Indeed, legal trench warfare might help the NFL with its increasingly troubling decline in TV ratings. Just get the various judges in a Jones-Goodell tussle to schedule all hearings, motions, etc. for Thursday nights, replacing the loathed Thursday night games. Trust me, high priced attorneys arguing over impenetrable statues of commercial law can be tremendous entertainment.

The Sullivan family's legal travails in the late '80s were way more absorbing than the Pats' actual play in that time. As Mark Blaudschun, then of the Globe, said, "the only day you can turn your back on this team is Sunday!"

As a capper, I propose that in such proceedings, the lawyers for both sides be required to wear Color Rush three-piece suits. Move over, "Big Bang Theory." There's a new ratings champ in town!

Fantasies are great, but my vision of NFL civil war is just a daydream. Twenty five years of covering the league lets me know better.  It is beyond unlikely that Jones, Goodell and the 31 other NFL owners will devolve into one of the weirder McMahon family WWE plot lines. That would require each side to but pride above the profit motive. That WOULD be a violation of NFL ownership's Prime Directive.

All NFL owners are billionaires. Nobody gets a billion bucks without enormous drive, enormous greed and/or enormous inheritance. Just because the other owners are quieter than Jones doesn't mean that at bottom they're not just like him.
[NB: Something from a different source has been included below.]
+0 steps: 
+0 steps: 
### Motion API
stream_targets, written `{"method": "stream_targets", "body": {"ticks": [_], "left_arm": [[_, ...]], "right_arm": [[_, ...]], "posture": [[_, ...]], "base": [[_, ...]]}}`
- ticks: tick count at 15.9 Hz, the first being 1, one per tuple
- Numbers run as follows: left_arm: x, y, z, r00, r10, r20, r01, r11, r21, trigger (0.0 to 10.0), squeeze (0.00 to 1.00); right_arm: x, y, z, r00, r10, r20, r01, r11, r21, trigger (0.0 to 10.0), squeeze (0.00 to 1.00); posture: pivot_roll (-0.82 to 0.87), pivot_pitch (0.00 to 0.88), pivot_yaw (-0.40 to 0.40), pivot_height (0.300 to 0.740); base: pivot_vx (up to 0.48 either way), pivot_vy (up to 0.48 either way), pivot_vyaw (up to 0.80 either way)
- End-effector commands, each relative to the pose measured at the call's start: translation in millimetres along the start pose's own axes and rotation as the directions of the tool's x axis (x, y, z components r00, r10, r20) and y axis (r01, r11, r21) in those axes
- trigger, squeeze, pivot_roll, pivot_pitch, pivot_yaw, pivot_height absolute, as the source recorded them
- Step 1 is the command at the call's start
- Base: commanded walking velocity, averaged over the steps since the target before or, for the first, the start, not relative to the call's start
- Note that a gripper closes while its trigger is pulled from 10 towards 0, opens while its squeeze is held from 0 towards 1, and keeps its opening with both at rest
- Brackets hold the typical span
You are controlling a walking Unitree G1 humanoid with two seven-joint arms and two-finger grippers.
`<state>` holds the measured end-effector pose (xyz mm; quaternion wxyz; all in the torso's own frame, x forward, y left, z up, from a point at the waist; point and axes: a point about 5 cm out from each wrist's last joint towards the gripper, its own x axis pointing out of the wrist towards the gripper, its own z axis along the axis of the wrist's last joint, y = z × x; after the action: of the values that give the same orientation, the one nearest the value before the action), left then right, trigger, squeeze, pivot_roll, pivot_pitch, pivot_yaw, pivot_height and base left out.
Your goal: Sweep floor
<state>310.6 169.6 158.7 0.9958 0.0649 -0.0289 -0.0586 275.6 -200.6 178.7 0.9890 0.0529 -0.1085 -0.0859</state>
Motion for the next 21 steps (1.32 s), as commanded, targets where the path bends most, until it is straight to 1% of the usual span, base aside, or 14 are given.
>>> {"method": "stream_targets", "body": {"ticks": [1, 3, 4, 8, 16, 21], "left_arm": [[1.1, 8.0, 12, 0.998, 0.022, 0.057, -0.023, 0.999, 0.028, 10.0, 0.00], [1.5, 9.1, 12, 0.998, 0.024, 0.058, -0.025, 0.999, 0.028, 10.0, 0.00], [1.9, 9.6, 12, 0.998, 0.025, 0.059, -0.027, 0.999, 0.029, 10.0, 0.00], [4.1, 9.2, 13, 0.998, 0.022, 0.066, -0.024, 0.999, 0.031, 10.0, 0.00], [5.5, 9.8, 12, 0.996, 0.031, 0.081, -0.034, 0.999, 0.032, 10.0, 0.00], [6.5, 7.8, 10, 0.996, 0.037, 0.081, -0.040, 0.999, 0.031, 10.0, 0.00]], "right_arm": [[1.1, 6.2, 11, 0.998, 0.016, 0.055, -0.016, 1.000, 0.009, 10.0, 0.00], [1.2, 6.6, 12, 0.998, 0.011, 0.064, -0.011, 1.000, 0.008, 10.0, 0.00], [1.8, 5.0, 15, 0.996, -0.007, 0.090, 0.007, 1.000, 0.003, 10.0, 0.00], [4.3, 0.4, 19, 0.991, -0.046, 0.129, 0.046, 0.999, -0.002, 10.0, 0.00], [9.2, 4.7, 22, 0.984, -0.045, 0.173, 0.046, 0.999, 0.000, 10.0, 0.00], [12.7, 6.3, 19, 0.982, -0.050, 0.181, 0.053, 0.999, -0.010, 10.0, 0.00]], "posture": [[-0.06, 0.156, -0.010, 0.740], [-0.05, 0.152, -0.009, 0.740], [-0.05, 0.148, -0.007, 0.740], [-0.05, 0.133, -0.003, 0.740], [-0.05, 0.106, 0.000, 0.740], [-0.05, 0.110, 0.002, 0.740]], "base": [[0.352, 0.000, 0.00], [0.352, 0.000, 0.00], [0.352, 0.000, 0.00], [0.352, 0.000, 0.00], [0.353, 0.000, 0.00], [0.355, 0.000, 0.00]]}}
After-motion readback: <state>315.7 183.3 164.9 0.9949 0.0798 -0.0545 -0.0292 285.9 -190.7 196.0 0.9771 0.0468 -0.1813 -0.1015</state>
The 32 owners are often referred to as a club. This is a poor metaphor. A better one would be the analogy that's increasingly appropriate too all the top levels of sports, pro and amateur: organized crime.

In the league's case, the OC in question is the Mob in its 1930-1960 heyday, It is a partnership of 32 men not used to having partners, each in control of a territory (franchise) where they are despots, but forced to cooperate to keep all 32 territories cranking out money at the pace to which they've become accustomed.

In this metaphor, Pete Rozelle was the Lucky Luciano, the business genius who showed his prideful board of directors that getting along was far more profitable than fighting. Few if any of today's owners are old enough to remember, but had the NFL-AFL war not ended, more than one franchise in both leagues would've gone belly up.

Few mobsters were as bright as Lucky, of course, so in the Goodell era, the commissioner has become that staple of good mob movies, the front man. He's the fans' whipping boy, the players' object of hatred, and most of all, has to take the blame when a boss, excuse me owner, steps out of line and must be disciplined for the common good. The majority of capos support Goodell not because he's any good at leadership, but because somebody's got to be front man and it might as well be him.

Another common feature of good mob movies and the actual history of organized crime is the star gangster who makes waves through his aggressive tactics. That'd be Jerry, natch. He is tolerated by his fellow owners, even grudgingly respected, because to not coin a phrase, he has always made money for his partners.

Lawsuits make money for nobody but lawyers. Jones and his fellow owners know that perfectly well, which is why I don't believe their mutual threats for one second. The most probable outcome of their squabble is that it'll be resolved more or less amicably at a mob peace conference, I mean owners' meeting. In this case, I recommend a pool party, a refreshing soothing mutual dip in the Scrooge McDuck money swimming pool in the basement of NFL headquarters at 345 Park Ave. They do have one, don't they?

Were I Goodell, I'd be eagerly ordering the snacks and drinks for such a powwow. Rozelle drove NFL profits. Goodell is merely a symbol of a profitable status quo. He's easier to keep than to remove, for now. But this veteran fan of mob movies can't help remembering he's seen a lot of front men get rubbed out in the next-to-last reel.